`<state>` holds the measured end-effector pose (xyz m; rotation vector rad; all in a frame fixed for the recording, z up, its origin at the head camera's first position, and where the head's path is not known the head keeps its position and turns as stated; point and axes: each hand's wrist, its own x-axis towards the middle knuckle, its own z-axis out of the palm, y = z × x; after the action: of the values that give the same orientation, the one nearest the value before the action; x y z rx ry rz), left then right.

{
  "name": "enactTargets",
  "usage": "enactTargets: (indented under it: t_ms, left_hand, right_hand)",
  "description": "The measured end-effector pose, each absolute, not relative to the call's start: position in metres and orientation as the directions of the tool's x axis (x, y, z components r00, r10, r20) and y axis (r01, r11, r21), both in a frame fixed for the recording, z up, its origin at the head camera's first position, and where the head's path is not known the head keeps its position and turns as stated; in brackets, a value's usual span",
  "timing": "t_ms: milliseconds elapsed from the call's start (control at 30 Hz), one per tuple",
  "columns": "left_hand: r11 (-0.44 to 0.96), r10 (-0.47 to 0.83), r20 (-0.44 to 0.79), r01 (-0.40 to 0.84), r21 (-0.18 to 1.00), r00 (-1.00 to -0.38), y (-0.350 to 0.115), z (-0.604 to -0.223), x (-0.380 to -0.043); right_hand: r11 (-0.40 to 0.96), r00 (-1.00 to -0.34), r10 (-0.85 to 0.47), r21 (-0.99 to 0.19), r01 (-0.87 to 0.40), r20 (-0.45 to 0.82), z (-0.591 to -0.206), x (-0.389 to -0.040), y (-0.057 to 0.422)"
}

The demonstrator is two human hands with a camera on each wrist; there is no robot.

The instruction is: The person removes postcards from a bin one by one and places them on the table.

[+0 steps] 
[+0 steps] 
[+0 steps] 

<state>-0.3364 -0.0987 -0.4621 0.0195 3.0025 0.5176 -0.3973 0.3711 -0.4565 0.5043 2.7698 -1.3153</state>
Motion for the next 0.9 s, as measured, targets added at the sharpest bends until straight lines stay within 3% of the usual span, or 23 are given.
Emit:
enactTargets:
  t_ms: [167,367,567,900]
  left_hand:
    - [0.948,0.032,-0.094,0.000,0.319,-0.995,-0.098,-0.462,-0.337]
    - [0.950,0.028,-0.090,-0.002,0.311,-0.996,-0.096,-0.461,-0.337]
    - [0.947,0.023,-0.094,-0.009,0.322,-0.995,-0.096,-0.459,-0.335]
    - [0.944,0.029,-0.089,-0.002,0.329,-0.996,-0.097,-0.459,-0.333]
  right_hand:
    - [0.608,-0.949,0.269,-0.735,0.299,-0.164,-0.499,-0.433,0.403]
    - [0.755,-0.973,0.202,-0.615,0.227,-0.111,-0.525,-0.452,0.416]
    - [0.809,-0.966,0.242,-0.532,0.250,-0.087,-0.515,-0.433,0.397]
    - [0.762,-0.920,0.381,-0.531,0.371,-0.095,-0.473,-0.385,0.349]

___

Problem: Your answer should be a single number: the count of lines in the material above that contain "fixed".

Response below: 2